Below are the data; count the lines with the string "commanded" in them and give that number only.

SUPPLIED INFORMATION.
<<<<

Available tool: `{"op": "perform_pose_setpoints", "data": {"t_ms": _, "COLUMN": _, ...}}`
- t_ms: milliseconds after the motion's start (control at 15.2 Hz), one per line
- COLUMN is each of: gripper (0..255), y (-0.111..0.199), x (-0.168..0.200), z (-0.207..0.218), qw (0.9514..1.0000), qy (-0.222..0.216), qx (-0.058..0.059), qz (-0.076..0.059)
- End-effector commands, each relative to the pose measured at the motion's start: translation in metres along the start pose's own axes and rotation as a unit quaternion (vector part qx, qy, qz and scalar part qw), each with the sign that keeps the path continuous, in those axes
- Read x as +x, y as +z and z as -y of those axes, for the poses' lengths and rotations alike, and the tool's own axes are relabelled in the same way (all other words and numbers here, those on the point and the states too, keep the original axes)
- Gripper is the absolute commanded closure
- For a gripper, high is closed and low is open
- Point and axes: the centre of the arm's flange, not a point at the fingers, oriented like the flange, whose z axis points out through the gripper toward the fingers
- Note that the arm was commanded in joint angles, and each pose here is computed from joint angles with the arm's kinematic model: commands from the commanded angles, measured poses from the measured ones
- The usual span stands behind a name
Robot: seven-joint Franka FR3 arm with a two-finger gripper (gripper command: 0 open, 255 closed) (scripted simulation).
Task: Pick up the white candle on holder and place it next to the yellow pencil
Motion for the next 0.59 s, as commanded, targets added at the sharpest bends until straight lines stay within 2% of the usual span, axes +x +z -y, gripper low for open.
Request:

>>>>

RESPONSE BOX. 3